TASK STATEMENT: Find the line containing "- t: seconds" in the listing below. Repeat it exactly, along with each following line up to and including the one containing "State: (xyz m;".
*** DATA EXCERPT ***
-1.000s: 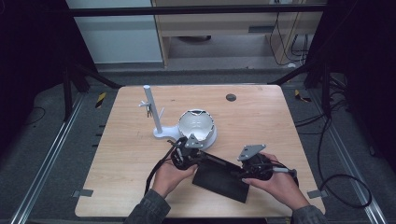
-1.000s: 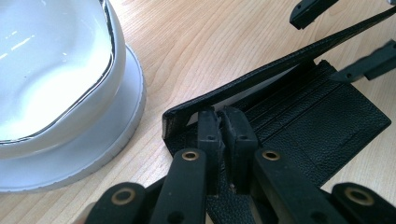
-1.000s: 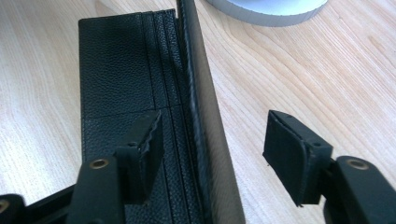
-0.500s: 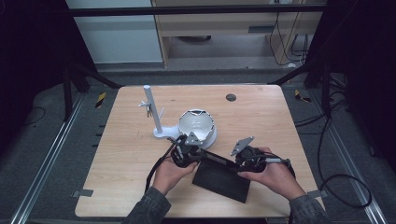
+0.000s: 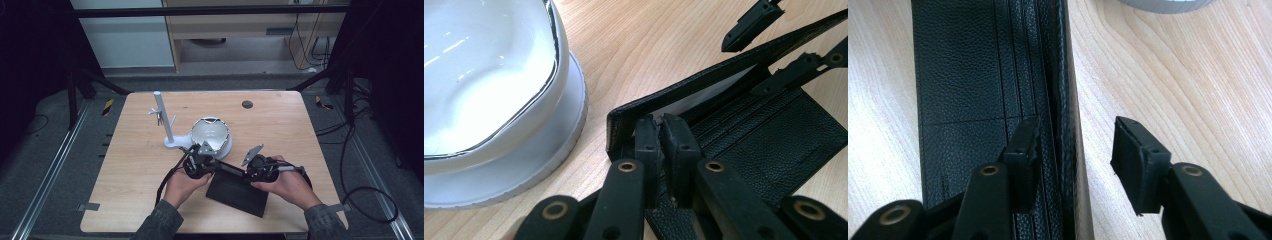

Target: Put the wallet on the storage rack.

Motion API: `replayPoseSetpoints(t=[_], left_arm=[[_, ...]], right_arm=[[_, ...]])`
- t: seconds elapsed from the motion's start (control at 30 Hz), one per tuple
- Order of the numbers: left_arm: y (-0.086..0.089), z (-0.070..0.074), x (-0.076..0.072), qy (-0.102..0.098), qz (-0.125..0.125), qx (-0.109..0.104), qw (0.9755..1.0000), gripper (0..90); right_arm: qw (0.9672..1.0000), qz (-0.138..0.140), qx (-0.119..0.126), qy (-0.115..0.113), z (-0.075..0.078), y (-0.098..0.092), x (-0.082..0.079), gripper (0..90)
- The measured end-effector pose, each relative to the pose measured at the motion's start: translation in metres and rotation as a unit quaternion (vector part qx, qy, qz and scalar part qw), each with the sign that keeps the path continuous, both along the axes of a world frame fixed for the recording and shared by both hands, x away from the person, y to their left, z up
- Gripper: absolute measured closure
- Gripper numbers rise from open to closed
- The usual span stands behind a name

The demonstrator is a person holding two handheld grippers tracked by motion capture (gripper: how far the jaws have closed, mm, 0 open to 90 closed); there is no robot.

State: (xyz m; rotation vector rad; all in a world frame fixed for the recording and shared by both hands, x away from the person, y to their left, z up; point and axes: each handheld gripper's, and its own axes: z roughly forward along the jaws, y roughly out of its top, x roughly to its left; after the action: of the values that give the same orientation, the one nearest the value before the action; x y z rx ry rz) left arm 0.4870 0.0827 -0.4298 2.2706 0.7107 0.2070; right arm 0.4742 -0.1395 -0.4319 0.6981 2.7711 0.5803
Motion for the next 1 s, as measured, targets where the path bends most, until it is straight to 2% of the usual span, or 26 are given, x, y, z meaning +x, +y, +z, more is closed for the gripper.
replayPoseSetpoints(t=[0.2,0.23,0.27,0.3,0.4,0.47,0.53,0.6,0.67,0.7,0.77,0.83,0.9,1.0], left_arm=[[0.0,0.0,0.001,-0.001,-0.001,-0.001,1.0,85.4],[0.0,0.0,0.001,0.0,0.0,-0.001,1.0,85.3],[0.0,0.0,0.001,0.0,0.0,-0.001,1.0,85.1],[0.001,0.0,0.0,0.0,0.001,-0.001,1.0,84.4],[0.004,0.003,-0.002,-0.003,0.004,-0.005,1.0,82.3],[0.005,0.004,-0.004,-0.006,0.007,-0.006,0.9999,78.5],[0.008,0.007,-0.006,-0.01,0.013,-0.009,0.9998,73.3],[0.016,0.014,-0.008,-0.022,0.022,-0.009,0.9995,64.3],[0.018,0.016,-0.009,-0.026,0.024,-0.011,0.9993,53.7],[0.021,0.021,-0.011,-0.034,0.025,-0.016,0.999,45.9],[0.024,0.024,-0.013,-0.039,0.023,-0.018,0.9988,35.7],[0.025,0.025,-0.014,-0.042,0.022,-0.018,0.9987,28.6],[0.027,0.028,-0.016,-0.045,0.017,-0.024,0.9985,22.5],[0.03,0.028,-0.017,-0.05,0.016,-0.028,0.9982,18.6]], right_arm=[[0.9999,0.005,-0.013,0.003,-0.003,0.006,0.001,59.4],[0.9998,0.009,-0.017,0.004,-0.005,0.008,0.002,63.3],[0.9998,0.009,-0.017,0.004,-0.005,0.008,0.002,63.3],[0.9997,0.015,-0.02,0.001,-0.006,0.009,0.002,70.1],[0.9994,0.023,-0.024,-0.003,-0.006,0.009,0.001,82.5],[0.9991,0.031,-0.027,-0.01,-0.005,0.009,-0.001,84.3],[0.9988,0.037,-0.028,-0.015,-0.004,0.008,-0.002,84.5],[0.9988,0.038,-0.024,-0.021,-0.001,0.005,-0.004,84.6],[0.9989,0.037,-0.018,-0.025,0.0,0.003,-0.005,84.7],[0.9988,0.031,-0.004,-0.038,0.005,-0.003,-0.007,84.7],[0.9984,0.028,0.006,-0.049,0.009,-0.008,-0.008,84.8],[0.9981,0.026,0.011,-0.055,0.012,-0.012,-0.008,84.7],[0.9968,0.014,0.032,-0.073,0.02,-0.024,-0.011,84.8],[0.9951,0.007,0.049,-0.086,0.027,-0.033,-0.013,84.8]])
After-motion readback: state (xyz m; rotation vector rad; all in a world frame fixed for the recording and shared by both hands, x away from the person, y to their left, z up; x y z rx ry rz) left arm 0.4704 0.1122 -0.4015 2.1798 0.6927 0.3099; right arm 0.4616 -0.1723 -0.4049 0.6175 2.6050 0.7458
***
REPLY TO THE EXERCISE:
- t: seconds elapsed from the motion's start (control at 30 Hz), one per tuple
- Order of the numbers: left_arm: y (-0.086..0.089), z (-0.070..0.074), x (-0.076..0.072), qy (-0.102..0.098), qz (-0.125..0.125), qx (-0.109..0.104), qw (0.9755..1.0000), gripper (0..90); right_arm: qw (0.9672..1.0000), qz (-0.138..0.140), qx (-0.119..0.126), qy (-0.115..0.113), z (-0.075..0.078), y (-0.098..0.092), x (-0.082..0.079), gripper (0..90)
- The measured end-effector pose, each relative to the pose measured at the motion's start: translation in metres and rotation as a unit quaternion (vector part qx, qy, qz and scalar part qw), each with the sign that keeps the path continuous, both along the axes of a world frame fixed for the recording and shared by both hands, x away from the person, y to their left, z up
- Gripper: absolute measured closure
- Gripper numbers rise from open to closed
- The usual span stands behind a name

The demonstrator is a person holding two handheld grippers tracked by motion capture (gripper: how far the jaws have closed, mm, 0 open to 90 closed); there is no robot.

State: (xyz m; rotation vector rad; all in a world frame fixed for the recording and shared by both hands, x away from the person, y to their left, z up; point and axes: each handheld gripper's, and its own axes: z roughly forward along the jaws, y roughly out of its top, x roughly to its left; after the action: of the values that give the same orientation, the one nearest the value before the action; x y z rx ry rz) left arm 0.4870 0.0827 -0.4298 2.2706 0.7107 0.2070; right arm 0.4742 -0.1395 -0.4319 0.6981 2.7711 0.5803

Nothing else is left to add to this answer.